В дедовой будке-светляке, освещавшей по вечерам наш темный двор, вкусно пахло сапожным клеем. В своем скрипучем кожаном фартуке он остругивал косым ножичком подметку и на «лапе» лихо приколачивал к ботинку. При этом часто выполнял заказы в долг да за чекушечку. В будке вечно толпился народ. Выскочив однажды, разгоряченным, в мороз, дед заболел. Долго надрывно кашлял и все никак не мог прокашляться да продышаться. Задохнувшись, и умер. С бабушкой, уже в больнице, дедушка помирился, и она исправно доставляла туда завтраки-обеды-ужины.

А Милицу "бабушкой" никто не звал – ее именовали "Мошечкой". У нее обнаружили рак и сначала это скрывали. Но после операции она попыталась вернуться к прожаренным бараньим ребрышкам и маринованным грибкам – под водочку да с непременной сигареткой. И тогда Мошечке сообщили истинный диагноз. Тем самым, ее рассчитывали мобилизовать на борьбу с недугом. Но она, вообще, махнула рукой на лечение. А когда становилось совсем плохо, глотала все лекарства подряд и травилась от передозировки. Врачи из «Скорой» ругались. И папа с мамой сокрушались, что Мошечка не оказалась бойцом.

Я им поддакивала. И не понимала: в значительной мере, родительские сентенции о том, что надо "бороться до конца», были адресованы мне самой. А теперь думаю, что у Мошечки, пережившей революцию и разорение старинного благополучного дома, а потом Отечественную войну и Ленинградскую блокаду, уже просто не осталось сил на преодоление очередного бедствия.

Помимо бесполезного дворянского титула, она унаследовала от своей матери и красоту, смягченную неизбывным веселым тяготением к мужскому полу. Ведущие инженеры предприятий и красавцы-вице-адмиралы, многочисленные мужья и поклонники помогали Мошечке выжить в те смутные времена, когда мужчины из ее собственной семьи – отец, брат, дядюшки (почти все они были Сергеями) – один за другим бесследно, без вести, пропали. Из всех ей удалось сохранить только моего папу – Павлушечку. Что это тоже было непросто, я узнала много позже. А тогда отец срывался и кричал на Мошечку, не желавшую обременять себя системным лечением, и всякий раз паниковал, вызванивая «Скорую помощь».
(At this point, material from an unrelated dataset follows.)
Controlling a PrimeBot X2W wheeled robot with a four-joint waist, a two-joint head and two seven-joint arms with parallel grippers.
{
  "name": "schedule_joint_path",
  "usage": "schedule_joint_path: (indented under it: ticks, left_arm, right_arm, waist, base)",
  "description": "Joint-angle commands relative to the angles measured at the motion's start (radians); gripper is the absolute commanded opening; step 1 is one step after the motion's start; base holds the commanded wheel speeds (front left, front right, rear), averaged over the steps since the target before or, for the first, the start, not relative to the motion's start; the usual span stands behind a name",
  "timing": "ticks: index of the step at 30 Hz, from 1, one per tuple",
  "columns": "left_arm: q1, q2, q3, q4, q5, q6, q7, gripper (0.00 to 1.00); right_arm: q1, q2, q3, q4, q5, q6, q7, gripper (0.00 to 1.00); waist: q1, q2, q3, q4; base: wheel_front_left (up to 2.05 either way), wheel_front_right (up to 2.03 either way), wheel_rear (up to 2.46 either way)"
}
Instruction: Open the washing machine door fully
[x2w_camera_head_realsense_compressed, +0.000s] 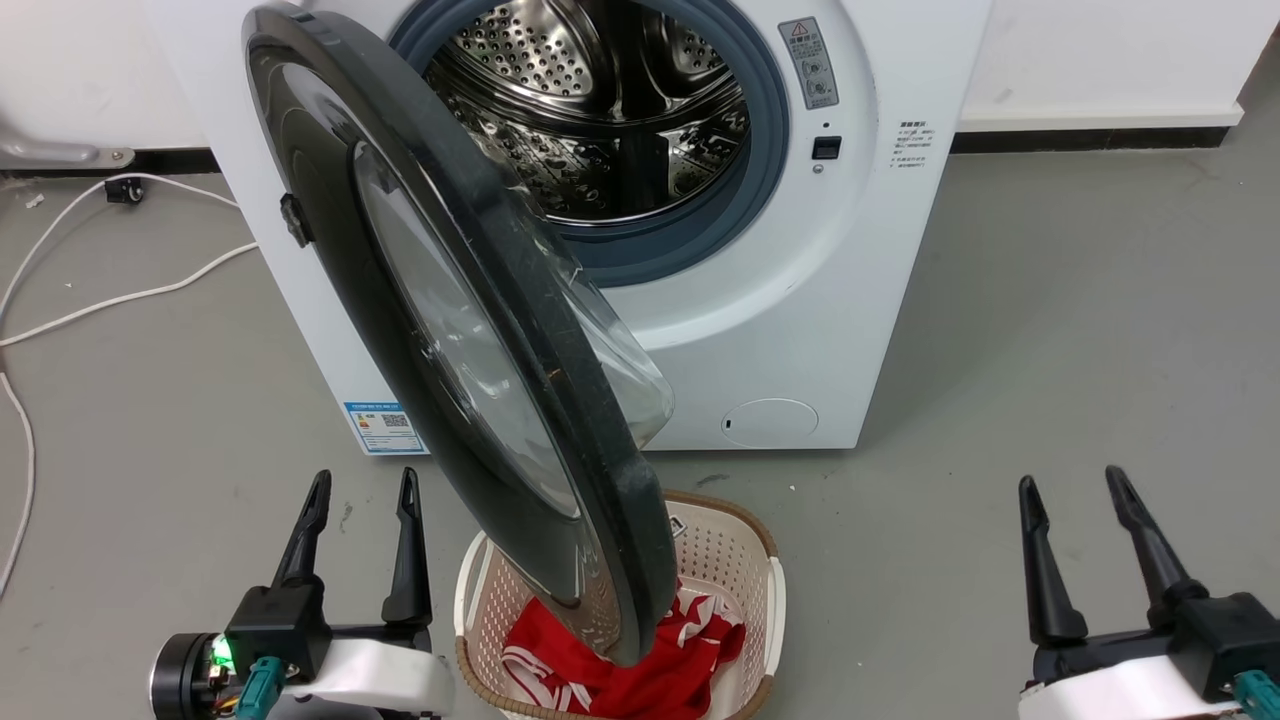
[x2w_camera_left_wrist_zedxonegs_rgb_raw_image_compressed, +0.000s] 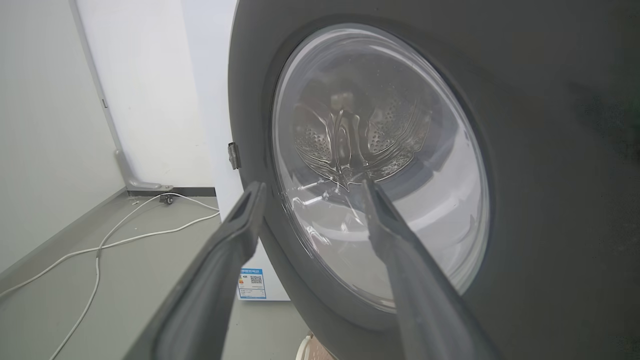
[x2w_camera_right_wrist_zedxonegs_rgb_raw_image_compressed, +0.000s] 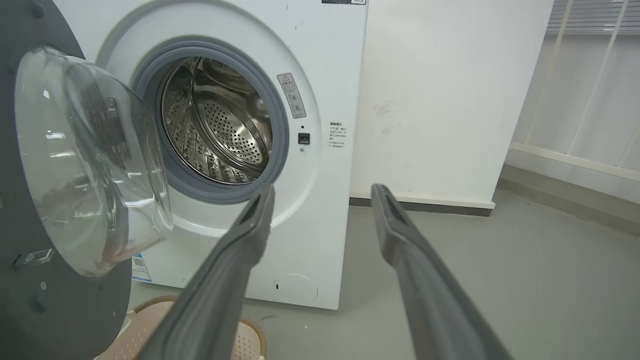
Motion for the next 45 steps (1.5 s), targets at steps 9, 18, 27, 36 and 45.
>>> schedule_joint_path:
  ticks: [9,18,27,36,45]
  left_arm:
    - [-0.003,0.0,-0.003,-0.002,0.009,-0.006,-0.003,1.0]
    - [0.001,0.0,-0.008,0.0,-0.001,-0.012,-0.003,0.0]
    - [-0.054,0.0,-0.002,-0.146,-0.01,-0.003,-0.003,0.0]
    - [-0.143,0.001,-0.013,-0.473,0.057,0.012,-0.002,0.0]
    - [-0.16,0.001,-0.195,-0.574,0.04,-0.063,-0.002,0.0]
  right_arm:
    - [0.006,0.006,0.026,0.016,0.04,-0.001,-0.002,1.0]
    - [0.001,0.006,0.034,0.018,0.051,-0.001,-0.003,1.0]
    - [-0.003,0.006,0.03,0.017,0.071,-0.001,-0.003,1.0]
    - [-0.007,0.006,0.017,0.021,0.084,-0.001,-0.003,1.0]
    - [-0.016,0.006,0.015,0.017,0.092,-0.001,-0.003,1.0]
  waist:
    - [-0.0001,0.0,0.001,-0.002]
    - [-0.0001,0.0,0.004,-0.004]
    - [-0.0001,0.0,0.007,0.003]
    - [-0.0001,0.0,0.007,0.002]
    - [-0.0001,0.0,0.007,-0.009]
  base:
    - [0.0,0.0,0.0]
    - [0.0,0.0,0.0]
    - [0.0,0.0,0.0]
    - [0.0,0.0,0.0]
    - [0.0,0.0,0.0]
– Ну, что, красотка, выпьем еще? – вдруг обозначился Васька.

И забулькал. И я пробулькала водичкой в ответ.


Родители мои оба питерские – с Васильевского острова. А встретились за 131 километр от «северной столицы», в рубежном для устремленных в нее зэков, городе Луга – на танцплощадке. Однажды, возвращаясь с танцев, они не захотели делать крюк до моста и рванули напрямик через реку. И когда плыли светлой летней ночью, держа над водой парадную одежду, папа утопил фамильные золотые часы, подаренные Мошечкой. Что она легко простила сыну, которого безмерно любила и баловала. Парадоксальным образом, после истории с часами мою матушку приняли в папиной семье как свою. Хотя высокородное это семейство вовсе не мечтало, понятно, породниться с сапожниковой дочкой, пусть даже прехорошенькой, с блестящими из-под перманентных кудряшек глазами и вьющейся вокруг ног модной юбкой солнце-клеш.
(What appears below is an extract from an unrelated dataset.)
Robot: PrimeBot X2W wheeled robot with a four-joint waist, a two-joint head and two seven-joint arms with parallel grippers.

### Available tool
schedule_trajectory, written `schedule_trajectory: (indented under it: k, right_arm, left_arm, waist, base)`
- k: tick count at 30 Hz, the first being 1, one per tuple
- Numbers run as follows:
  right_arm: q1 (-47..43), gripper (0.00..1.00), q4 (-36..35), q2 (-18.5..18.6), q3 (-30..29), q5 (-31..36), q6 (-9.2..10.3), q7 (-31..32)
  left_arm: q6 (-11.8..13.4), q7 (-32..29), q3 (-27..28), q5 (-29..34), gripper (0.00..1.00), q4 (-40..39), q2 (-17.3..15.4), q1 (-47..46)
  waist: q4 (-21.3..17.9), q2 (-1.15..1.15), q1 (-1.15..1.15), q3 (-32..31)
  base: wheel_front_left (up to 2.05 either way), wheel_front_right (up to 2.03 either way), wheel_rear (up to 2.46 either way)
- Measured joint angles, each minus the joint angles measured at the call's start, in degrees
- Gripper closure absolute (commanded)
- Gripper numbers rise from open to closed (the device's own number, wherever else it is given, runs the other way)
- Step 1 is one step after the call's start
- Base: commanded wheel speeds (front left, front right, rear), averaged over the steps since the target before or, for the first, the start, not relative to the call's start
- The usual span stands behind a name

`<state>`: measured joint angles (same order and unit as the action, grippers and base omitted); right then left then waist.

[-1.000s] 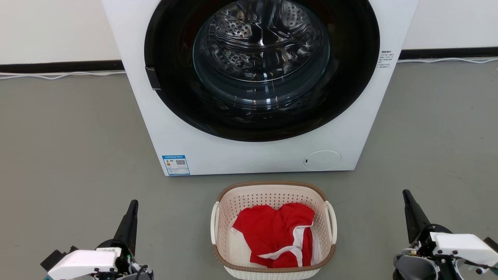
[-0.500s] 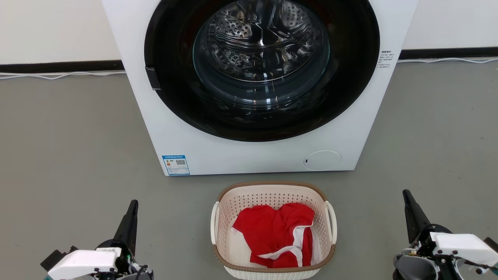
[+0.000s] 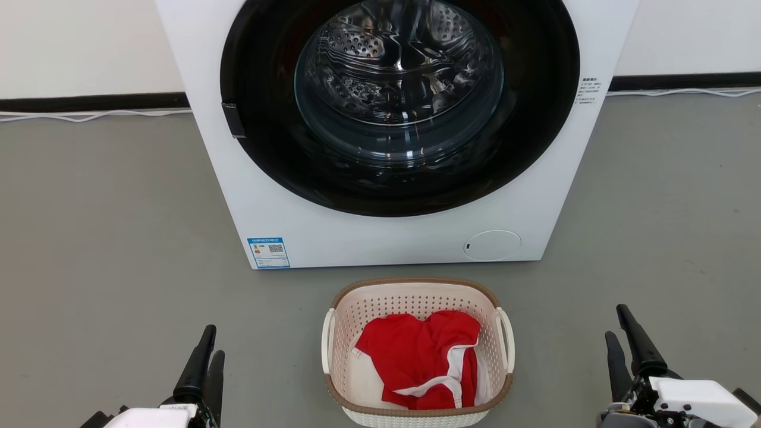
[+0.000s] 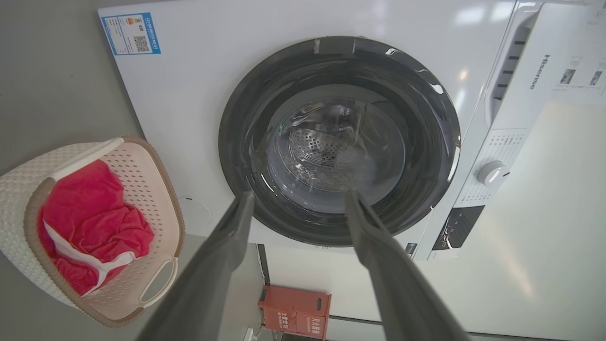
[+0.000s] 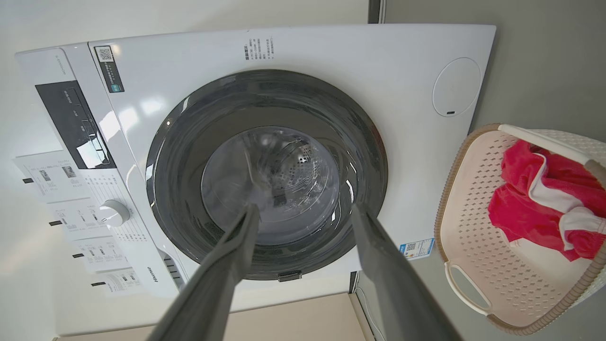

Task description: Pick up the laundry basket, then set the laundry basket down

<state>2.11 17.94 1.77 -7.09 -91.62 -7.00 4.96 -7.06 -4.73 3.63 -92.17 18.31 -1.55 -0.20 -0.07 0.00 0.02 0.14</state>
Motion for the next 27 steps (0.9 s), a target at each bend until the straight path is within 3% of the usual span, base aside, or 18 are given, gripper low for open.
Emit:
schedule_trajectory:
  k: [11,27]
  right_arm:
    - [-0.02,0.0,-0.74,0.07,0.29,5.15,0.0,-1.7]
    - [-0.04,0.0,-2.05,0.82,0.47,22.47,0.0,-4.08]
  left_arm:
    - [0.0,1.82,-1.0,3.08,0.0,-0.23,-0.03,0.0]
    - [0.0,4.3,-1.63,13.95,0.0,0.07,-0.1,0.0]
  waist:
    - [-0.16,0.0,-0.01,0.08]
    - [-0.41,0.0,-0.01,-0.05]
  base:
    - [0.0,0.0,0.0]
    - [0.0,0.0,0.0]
И потому я всегда искренне праздновала день октябрьской революции, который в советские времена торжественно отмечали 7 ноября, а затем стыдливо задвинули за задники путанных исторических декораций. Ведь не случись этого эпохального события, потрясшего основы мироустройства, мой папа, вряд ли, женился бы на моей маме. И не родилась бы я.

Дитя революции

Кстати, именно после ноябрьской демонстрации в Кишиневе, где я училась на журфаке, мой однокурсник Пашка, Глашкин отец, был исключен из комсомола. За то, что, промаршировав в колонне по площади, затем, в подпитии, проволок по земле доверенный красный флаг. И кто-то увидел и донес.